The recent spate of Fair Work crackdowns has increased concern for small business owners, as the severity and prevalence of non-compliance and underpayment continues to increase.
Fair Work recently imposed a $143,000 penalty against a Brisbane Business Owner and his former internal Payroll and Account Manager, after it was uncovered that they had deliberately underpaid staff at a Japanese food outlet. While business owners have always been liable for such breaches, it is the first case of a payroll manager being penalised under accessorial liability.
Accessorial liability has been one of the preferred tools wielded by Fair Work recently, as it focuses on looking past the principal company to further down the supply and managerial chain.
The increase in the number of wage underpayments, has led the Federal Government to introduce the Fair Work Amendment (Protecting Vulnerable Workers) Bill 2017. The Bill intends to increase the maximum penalties for those found breaching the Fair Work Act. It will seek to hold franchisors and holding companies responsible for actions of their franchisees and subsidiaries, if they are found to be in breach of the Fair Work Act.
If passed, this legislation will see the maximum penalties for a company increase from $54,000 to $540,000, and maximum penalties for an individual increase from $10,800 to $108,000.
Fines will be imposed for each offence, and could potentially see businesses facing over $1 million in penalties, for breaching the Fair Work Act.

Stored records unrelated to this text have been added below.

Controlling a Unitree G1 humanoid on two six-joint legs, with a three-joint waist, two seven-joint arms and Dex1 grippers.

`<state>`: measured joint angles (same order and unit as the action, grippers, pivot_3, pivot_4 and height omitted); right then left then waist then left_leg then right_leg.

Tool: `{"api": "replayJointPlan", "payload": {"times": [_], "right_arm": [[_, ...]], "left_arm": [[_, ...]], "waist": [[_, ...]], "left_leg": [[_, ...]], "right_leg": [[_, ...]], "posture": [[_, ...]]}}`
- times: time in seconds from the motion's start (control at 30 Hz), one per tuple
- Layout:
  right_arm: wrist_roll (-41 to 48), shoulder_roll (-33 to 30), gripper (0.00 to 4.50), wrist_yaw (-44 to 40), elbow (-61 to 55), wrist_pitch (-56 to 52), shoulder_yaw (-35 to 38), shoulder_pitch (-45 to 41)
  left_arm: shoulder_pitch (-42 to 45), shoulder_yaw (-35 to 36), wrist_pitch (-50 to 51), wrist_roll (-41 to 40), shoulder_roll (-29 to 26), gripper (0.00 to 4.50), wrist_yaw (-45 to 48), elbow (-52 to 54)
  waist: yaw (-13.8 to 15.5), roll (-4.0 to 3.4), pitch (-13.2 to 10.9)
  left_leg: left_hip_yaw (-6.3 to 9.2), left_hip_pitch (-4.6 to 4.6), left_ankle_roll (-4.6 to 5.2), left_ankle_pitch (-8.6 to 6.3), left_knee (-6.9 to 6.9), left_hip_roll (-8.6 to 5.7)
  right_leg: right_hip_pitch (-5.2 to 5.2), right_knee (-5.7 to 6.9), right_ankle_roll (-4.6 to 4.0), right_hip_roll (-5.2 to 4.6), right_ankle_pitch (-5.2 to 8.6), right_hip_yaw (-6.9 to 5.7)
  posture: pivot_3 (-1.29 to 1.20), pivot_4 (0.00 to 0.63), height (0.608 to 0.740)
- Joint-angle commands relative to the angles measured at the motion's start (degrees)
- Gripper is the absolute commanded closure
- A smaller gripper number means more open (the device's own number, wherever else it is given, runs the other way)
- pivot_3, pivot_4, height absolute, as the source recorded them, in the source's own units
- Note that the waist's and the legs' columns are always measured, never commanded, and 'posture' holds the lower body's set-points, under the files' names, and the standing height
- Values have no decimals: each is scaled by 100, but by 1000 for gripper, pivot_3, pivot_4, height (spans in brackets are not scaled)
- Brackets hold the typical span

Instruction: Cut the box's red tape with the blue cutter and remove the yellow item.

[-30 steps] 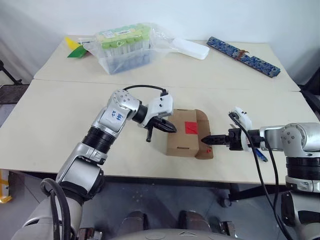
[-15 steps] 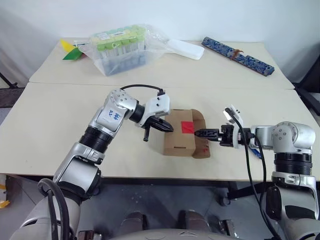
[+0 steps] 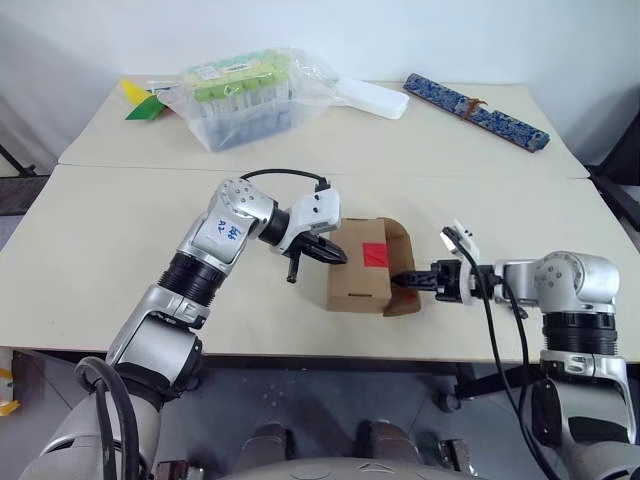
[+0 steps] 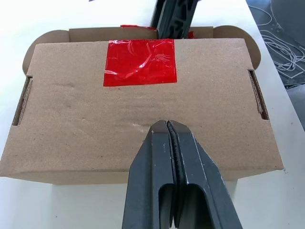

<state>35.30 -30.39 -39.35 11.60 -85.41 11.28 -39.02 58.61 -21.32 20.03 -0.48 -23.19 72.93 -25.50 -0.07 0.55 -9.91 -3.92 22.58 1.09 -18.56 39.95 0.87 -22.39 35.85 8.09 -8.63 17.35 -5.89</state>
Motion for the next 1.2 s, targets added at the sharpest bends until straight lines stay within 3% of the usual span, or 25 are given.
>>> {"api": "replayJointPlan", "payload": {"times": [0.03,0.3,0.53,0.9,1.2], "right_arm": [[45,-19,4474,126,-192,-51,15,14],[170,-91,4474,650,-1043,-692,136,-314],[819,-330,4474,1506,-1582,-709,-39,-465],[3277,-883,4474,3752,-1782,-709,-350,-1149],[5330,-973,4474,5679,-1587,-703,-697,-1493]], "left_arm": [[-162,-273,64,343,-39,4500,-103,-261],[-190,-224,-2,373,-72,4500,-206,-424],[-194,-181,-113,406,-89,4500,-291,-537],[-281,-16,-74,371,-135,4500,-459,-479],[-379,63,46,342,-171,4500,-556,-344]], "waist": [[2,0,0],[18,-13,-4],[36,-16,-5],[140,-16,-6],[154,-16,-6]], "left_leg": [[1,-2,0,0,0,2],[2,5,1,0,-1,11],[4,16,3,0,0,8],[4,20,12,2,0,8],[10,37,32,7,0,-8]], "right_leg": [[1,0,0,0,0,0],[-5,0,0,-7,0,1],[-8,-13,0,-8,0,-2],[-5,-25,0,-19,0,-4],[-8,-32,1,-48,-2,-20]], "posture": [[0,150,740],[0,150,740],[0,150,740],[0,150,740],[0,150,740]]}}
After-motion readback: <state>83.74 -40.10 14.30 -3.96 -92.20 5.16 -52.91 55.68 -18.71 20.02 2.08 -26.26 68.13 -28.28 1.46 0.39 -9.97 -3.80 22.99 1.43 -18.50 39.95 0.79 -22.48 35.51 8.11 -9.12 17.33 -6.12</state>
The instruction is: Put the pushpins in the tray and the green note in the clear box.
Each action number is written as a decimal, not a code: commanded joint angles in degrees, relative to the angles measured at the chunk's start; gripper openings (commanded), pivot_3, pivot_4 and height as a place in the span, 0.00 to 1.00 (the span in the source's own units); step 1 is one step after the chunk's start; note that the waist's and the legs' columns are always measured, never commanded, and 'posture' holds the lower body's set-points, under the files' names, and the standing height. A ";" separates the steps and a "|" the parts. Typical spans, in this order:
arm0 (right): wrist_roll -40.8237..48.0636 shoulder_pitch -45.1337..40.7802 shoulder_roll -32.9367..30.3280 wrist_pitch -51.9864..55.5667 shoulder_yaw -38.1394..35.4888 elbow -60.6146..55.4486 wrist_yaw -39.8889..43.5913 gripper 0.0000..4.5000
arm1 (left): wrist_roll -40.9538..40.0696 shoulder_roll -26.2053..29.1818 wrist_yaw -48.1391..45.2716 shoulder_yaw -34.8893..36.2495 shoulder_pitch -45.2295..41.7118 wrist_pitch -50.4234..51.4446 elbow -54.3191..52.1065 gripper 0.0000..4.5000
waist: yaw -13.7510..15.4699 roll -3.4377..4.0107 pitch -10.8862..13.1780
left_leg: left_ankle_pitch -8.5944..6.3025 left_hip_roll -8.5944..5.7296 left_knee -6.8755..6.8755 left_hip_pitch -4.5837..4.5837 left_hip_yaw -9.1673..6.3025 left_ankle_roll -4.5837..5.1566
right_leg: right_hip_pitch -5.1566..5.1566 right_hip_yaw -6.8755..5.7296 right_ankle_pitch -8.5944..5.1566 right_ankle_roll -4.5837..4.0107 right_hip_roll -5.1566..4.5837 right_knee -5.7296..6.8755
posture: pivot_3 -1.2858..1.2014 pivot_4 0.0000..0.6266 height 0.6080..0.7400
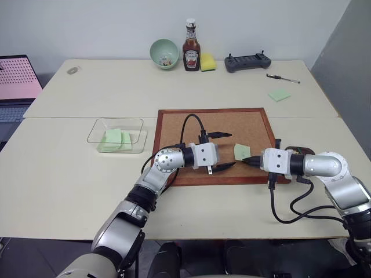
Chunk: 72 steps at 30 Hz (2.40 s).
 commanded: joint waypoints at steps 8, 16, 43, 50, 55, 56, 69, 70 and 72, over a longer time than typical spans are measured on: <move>4.03 -2.80 -0.32 5.90 -1.60 -5.24 2.91 0.00 | 5.02 -0.18 0.80 -2.17 -5.17 -10.90 8.73 1.00 | 0.01 -0.01 0.00 | 0.00 -0.01 0.00 -0.03 -0.01 0.00 | -0.01 -0.02 0.00 0.00 0.00 0.00 | 0.52 0.24 1.00; 4.63 -2.91 -0.16 8.04 -1.88 -7.15 3.33 0.00 | 8.06 -2.32 4.28 -2.39 -7.94 -13.19 14.32 1.00 | 0.00 -0.02 0.01 | 0.00 -0.01 0.02 -0.10 -0.03 0.00 | -0.05 -0.05 0.00 0.01 0.00 0.01 | 0.52 0.24 1.00; 5.23 -3.11 0.91 9.10 -1.68 -8.07 2.51 0.00 | 11.65 -2.34 8.96 -3.70 -9.04 -16.30 18.28 0.00 | 0.02 -0.02 0.01 | 0.00 -0.02 0.02 -0.13 -0.05 0.00 | -0.08 -0.08 0.00 0.01 0.01 0.03 | 0.52 0.24 1.00; 6.03 -3.14 1.05 10.00 -1.81 -8.21 2.71 0.10 | 11.31 -2.08 8.82 -3.50 -8.79 -16.08 18.34 0.00 | 0.02 -0.01 0.01 | 0.00 -0.02 0.02 -0.13 -0.05 0.00 | -0.08 -0.08 0.00 0.01 0.01 0.03 | 0.52 0.24 1.00; 6.69 -2.45 0.27 10.71 -2.23 -8.98 3.69 0.34 | 10.95 -1.54 8.73 -3.11 -8.27 -15.26 18.20 0.00 | 0.02 -0.01 0.01 | 0.00 -0.02 0.02 -0.13 -0.05 0.00 | -0.08 -0.08 0.00 0.01 0.00 0.03 | 0.52 0.24 1.00; 6.94 -2.35 -0.02 10.88 -2.55 -9.21 3.86 0.39 | 10.97 -1.19 8.85 -2.96 -8.12 -14.92 18.07 0.00 | 0.01 -0.01 0.01 | 0.00 -0.01 0.02 -0.13 -0.05 0.00 | -0.08 -0.08 0.00 0.01 0.01 0.03 | 0.52 0.24 1.00; 10.99 -7.64 1.72 14.23 -4.44 -9.41 4.67 0.81 | 3.04 11.23 6.28 5.77 4.29 4.37 -10.66 0.00 | -1.75 0.03 0.04 | 0.00 0.07 -0.01 0.03 -0.04 0.00 | -0.09 -0.02 0.00 0.00 0.06 0.20 | 0.52 0.24 1.00; 11.54 -8.57 2.49 14.50 -4.16 -9.47 4.80 0.81 | 2.26 13.38 6.37 8.18 7.12 9.61 -17.05 0.00 | -1.71 0.03 0.05 | 0.00 0.08 -0.01 0.03 -0.04 0.00 | -0.11 0.01 0.00 0.00 0.07 0.22 | 0.52 0.24 1.00; 12.43 -10.12 3.77 15.10 -3.62 -9.53 5.03 0.81 | 1.27 16.99 6.77 12.70 12.11 19.28 -27.78 0.00 | -2.00 0.03 0.10 | 0.00 0.12 -0.02 0.01 -0.05 0.00 | -0.16 0.04 0.00 0.00 0.09 0.23 | 0.52 0.24 1.00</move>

Fair Work has strict compliance guidelines and regulations regarding pay rates, payslip laws and staff leave entitlements. Business owners therefore need to be proactive in their approach to compliance, to ensure that they are legally meeting their compliance requirements.
Businesses looking to gain greater compliance comfort and oversight into their business should implement workforce management software solutions for peace of mind and security to managing and paying staff. These solutions not only automate Award and EA calculations (where most of the payroll mistakes occur), but also provides oversight into the entire business, including pay rates, staff attendance and wage costs.